中央アジアからの出稼ぎ先といえばロシアが定番だったが、ここにきて韓国の人気が上昇している。ロシアよりも賃金が高く、治安も良いというのが理由だ。
韓国に来る中央アジア人には3つのタイプがある。まずは朝鮮民族系の人々(高麗人=コリョ・サラム)で、2004年から韓国での居住・労働が認められるようになった。2つ目は韓国が相互協定を結ぶウズベキスタンとキルギスの国民。労働ビザを取得し、合法的に就労できる。3つ目は査証なし入国ができるカザフスタンの国民だ。
コリョ・サラムは常に合法的に労働・滞在できるため、比較的労働条件が良いが、それでも「ラミネート製床材工場で1日12~14時間、週6日労働」など決して楽ではない。
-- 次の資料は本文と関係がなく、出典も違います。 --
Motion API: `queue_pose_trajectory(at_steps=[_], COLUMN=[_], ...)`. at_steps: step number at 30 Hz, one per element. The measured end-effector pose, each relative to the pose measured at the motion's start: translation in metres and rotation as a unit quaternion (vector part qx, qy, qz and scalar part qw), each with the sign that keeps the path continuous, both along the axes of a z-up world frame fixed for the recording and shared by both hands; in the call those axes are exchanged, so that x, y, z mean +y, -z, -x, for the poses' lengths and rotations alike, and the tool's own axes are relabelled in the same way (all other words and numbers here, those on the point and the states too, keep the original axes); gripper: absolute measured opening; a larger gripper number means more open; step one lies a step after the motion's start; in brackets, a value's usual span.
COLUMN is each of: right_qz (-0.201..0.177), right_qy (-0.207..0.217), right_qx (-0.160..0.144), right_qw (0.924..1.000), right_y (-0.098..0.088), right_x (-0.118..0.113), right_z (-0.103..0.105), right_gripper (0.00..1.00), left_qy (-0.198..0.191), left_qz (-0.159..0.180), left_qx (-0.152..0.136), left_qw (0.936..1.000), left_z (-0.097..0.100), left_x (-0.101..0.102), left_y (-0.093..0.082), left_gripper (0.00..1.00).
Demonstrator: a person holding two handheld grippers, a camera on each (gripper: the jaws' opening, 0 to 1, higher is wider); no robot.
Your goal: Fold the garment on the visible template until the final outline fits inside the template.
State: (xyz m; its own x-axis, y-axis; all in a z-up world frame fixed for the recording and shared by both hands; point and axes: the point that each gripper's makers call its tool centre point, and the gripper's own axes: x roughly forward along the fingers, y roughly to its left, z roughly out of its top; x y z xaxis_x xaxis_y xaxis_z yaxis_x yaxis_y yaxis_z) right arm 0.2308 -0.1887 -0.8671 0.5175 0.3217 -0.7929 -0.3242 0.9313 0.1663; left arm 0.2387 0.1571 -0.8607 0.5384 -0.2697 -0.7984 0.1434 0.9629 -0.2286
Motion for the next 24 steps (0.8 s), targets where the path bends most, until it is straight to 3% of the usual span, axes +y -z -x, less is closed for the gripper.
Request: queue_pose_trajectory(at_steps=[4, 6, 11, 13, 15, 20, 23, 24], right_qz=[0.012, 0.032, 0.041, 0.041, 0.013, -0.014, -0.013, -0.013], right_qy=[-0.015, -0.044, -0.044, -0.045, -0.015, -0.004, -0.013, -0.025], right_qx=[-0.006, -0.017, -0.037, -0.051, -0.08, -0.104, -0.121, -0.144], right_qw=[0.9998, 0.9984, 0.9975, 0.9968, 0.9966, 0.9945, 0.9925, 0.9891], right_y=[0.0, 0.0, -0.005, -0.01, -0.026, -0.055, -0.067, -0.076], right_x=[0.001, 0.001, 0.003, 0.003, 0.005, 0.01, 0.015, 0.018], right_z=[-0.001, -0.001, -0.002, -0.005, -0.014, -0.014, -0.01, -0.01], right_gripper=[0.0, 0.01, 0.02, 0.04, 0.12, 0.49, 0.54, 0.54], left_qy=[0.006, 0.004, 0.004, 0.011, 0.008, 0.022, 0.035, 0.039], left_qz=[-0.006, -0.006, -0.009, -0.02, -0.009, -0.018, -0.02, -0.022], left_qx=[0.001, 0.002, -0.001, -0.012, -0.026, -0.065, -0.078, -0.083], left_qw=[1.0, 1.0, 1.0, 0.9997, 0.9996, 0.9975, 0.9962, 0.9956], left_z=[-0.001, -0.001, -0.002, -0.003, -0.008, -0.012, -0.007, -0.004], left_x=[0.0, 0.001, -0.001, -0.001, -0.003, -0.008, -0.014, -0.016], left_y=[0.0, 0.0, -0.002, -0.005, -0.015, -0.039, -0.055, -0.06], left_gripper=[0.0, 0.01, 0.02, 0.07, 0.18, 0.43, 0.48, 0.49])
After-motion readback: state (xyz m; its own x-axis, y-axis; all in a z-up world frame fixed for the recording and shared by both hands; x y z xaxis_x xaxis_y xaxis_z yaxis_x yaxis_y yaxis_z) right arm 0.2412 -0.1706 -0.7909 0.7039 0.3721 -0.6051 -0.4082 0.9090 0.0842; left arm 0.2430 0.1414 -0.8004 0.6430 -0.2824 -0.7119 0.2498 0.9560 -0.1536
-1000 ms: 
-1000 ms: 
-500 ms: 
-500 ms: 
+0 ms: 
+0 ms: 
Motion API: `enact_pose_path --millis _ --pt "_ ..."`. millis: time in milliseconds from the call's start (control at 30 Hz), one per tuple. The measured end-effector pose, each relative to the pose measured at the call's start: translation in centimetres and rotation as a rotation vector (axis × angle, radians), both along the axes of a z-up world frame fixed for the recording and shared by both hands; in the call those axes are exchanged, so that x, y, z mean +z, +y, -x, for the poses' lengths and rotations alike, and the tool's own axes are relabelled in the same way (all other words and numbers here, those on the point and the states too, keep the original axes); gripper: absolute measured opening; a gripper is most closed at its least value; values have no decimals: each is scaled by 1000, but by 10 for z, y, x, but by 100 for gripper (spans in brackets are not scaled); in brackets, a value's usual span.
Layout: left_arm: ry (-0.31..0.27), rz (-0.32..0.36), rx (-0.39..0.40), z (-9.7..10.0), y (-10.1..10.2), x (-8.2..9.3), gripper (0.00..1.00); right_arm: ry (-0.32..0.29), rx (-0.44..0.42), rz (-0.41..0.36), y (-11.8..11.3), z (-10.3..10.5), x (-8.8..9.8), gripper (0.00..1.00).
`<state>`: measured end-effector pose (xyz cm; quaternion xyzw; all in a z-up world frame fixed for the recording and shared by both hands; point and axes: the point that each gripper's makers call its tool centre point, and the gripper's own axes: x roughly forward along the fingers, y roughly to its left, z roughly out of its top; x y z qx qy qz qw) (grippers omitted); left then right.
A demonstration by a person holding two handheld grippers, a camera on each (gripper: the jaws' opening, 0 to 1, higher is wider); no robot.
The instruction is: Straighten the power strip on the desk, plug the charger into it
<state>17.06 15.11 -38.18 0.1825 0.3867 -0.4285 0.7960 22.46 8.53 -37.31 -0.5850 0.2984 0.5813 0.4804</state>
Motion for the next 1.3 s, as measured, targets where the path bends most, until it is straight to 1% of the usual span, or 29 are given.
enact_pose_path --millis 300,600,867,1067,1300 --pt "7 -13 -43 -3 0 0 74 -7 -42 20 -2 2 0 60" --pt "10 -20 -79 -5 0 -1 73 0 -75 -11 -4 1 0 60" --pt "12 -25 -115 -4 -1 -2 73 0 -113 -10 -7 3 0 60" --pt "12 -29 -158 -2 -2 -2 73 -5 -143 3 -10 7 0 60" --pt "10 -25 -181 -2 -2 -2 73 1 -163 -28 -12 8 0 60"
ただ、顔立ちのせいで差別される母国より暮らしやすく、永住を考える人も多い。
不法就労しているカザフスタン人女性は、真夏の洗濯屋で1日16時間働いた。韓国では襟ぐり・肩の開いた服が着られないため、「タートルネックで仕事した」という。その後、田舎の喫茶店で働いたときは、住み込み(家賃・食事無料)で12時間労働、月4日休み、月給160万ウォン(約1,350ドル)だった。友達もなく退屈な生活が我慢できなくなって辞め、仕事を転々としているが、常に不法滞在で捕まるのではないかとひやひやしながら暮らしている。取り締まりがある公共交通機関は利用せず、移動には白タクを使っている。
出稼ぎが増えたことで中央アジアの人たちが集まる「ロシア人街」が多く存在するようになった。ソウルから1時間ほどのところにある安山(アンサン)や、韓国第6の都市・光州(クアンジュ)の月谷洞(ウォルゴクトン)などがそれで、キリル語の看板が並ぶ様子もみられるという。「知る人ぞ知る」で、右も左もわからずに韓国に着いたカザフスタン人が空港で「ロシア人らしい人」に尋ねたら「アンサンにいってみたら」と勧められたという。
さて、コリョ・サラムは独立国家共同体(CIS)に住む朝鮮系の人々のことだ。18世紀末から19世紀初めにロシアの沿海州に移住した朝鮮人を祖先に持つ。1937年に「日本のスパイを働いている」と疑われ、スターリンによって中央アジアに強制移住させられたために同地に住んでいる。2010年頃の中央アジアには約30万人のコリョ・サラムが住んでいたという。